> HOW TO COMPLETE THIS TASK:
Leave out any picture and return the remaining listing below exactly as given.

##### INFORMATION SHOWN #####

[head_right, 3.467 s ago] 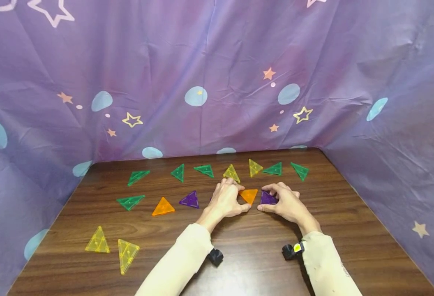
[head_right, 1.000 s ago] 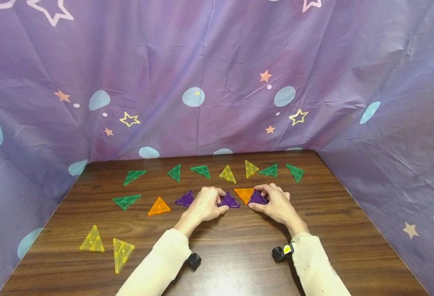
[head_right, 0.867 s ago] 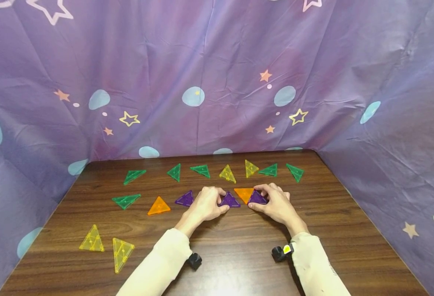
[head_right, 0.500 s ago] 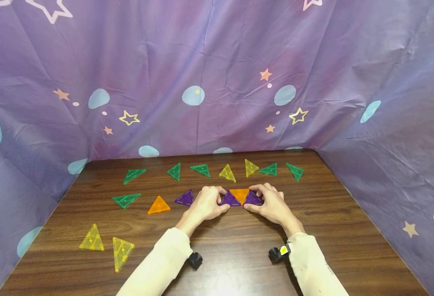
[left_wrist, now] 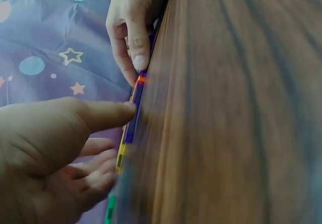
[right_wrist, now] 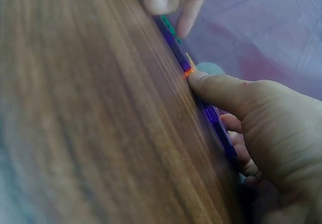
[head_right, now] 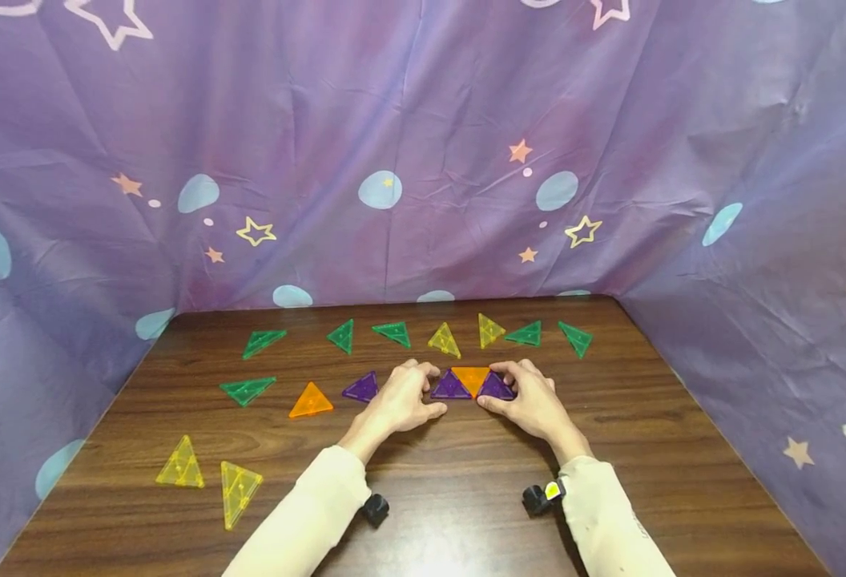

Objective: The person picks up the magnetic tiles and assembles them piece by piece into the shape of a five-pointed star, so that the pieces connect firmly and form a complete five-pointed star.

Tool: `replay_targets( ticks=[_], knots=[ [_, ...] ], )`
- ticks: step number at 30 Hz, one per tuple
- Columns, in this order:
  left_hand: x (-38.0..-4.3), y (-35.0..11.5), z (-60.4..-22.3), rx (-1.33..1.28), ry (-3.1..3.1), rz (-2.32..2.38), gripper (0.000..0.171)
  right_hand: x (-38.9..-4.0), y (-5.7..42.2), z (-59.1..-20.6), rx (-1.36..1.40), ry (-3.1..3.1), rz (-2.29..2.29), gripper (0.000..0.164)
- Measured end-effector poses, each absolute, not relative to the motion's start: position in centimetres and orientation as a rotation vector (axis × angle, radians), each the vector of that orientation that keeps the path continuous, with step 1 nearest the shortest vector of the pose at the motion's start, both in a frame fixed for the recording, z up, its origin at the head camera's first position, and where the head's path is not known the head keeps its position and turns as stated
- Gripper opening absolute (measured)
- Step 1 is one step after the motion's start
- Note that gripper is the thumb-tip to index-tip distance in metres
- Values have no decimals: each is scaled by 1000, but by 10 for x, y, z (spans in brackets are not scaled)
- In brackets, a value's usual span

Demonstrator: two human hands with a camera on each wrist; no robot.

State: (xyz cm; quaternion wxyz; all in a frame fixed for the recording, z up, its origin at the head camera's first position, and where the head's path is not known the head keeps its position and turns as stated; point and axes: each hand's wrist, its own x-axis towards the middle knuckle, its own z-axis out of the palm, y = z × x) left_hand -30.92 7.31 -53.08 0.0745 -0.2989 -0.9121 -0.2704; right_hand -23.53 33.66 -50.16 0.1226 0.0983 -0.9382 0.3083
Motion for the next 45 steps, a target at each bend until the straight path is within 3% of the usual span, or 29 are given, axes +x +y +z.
replay_targets(
  ticks=[6, 13, 18, 28, 37, 45],
  knots=[
    [-306, 33, -504, -748, -2661, -806, 73, -236, 338, -501, 290, -2733, 936, 60],
    [-278, -11, -453, -572, -2758, -877, 69, -235, 341, -500, 294, -2742, 955, 61],
    [-270, -38, -461, -493, -2807, -829, 70, -235, 347, -497, 305, -2756, 961, 59],
    [-272, -52, -481, -601, -2730, -888, 61, -235, 355, -495, 264, -2714, 1080, 35],
    [-260, -44, -476, -768, -2824, -929, 60, -236, 350, -501, 275, -2708, 1145, 37],
    [-282, -45, -503, -862, -2737, -981, 72, -236, 363, -497, 322, -2709, 1170, 32]
  ],
)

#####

> RESULT FOR THIS EXERCISE:
[head_right, 3.467 s ago] 
[head_right, 1.000 s ago] 
[head_right, 0.867 s ago] 
[head_right, 0.500 s ago] 
[left_wrist, now] 
[right_wrist, now] 
[head_right, now] 

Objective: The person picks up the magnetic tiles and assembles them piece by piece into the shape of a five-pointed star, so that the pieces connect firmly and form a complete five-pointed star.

Tool: `replay_targets( ticks=[_], knots=[ [_, ...] ], )`
- ticks: step number at 30 Hz, one per tuple
- Columns, in this order:
  left_hand: x (-38.0..-4.3), y (-35.0..11.5), z (-60.4..-22.3), rx (-1.33..1.28), ry (-3.1..3.1), rz (-2.32..2.38), gripper (0.000..0.171)
  right_hand: x (-38.9..-4.0), y (-5.7..42.2), z (-59.1..-20.6), rx (-1.36..1.40), ry (-3.1..3.1), rz (-2.29..2.29), gripper (0.000..0.164)
- Measured end-effector poses, each absolute, not relative to the motion's start: position in centimetres and orientation as a rotation vector (axis × angle, radians), each the vector of that orientation that keeps the path continuous, with step 1 nearest the shortest vector of the pose at the motion's start, both in a frame fixed for the recording, z up, its origin at the head camera's first position, and where the head's path is not known the head keeps its position and turns as stated
- Gripper opening absolute (measured)
- Step 1 is one step after the motion's start
- Note that gripper is the thumb-tip to index-tip distance in metres
- Values have no decimals: each is scaled by 1000, but by 10 for x, y, z (spans in brackets are not scaled)
- In brackets, a value's usual span

Demonstrator: two human hands with a camera on each wrist; no robot.

State: (xyz cm; quaternion wxyz; all in a frame fixed for the recording, z up, its origin at the head camera's first position, and where the head's path is not known the head keeps its position and turns as stated; point and axes: each hand's wrist, its own x-axis towards the middle knuckle, its own z-axis out of the palm, y = z × x) left_hand -30.92 7.31 -53.08 0.0745 -0.2989 -0.9121 -0.2704; right_hand -23.53 33.66 -50.16 0.1226 0.0983 -0.9382 0.3083
Motion for the next 45 steps, a target at each bend until the straight path is within 3% of the usual span, or 29 are given, axes +x +y +z.
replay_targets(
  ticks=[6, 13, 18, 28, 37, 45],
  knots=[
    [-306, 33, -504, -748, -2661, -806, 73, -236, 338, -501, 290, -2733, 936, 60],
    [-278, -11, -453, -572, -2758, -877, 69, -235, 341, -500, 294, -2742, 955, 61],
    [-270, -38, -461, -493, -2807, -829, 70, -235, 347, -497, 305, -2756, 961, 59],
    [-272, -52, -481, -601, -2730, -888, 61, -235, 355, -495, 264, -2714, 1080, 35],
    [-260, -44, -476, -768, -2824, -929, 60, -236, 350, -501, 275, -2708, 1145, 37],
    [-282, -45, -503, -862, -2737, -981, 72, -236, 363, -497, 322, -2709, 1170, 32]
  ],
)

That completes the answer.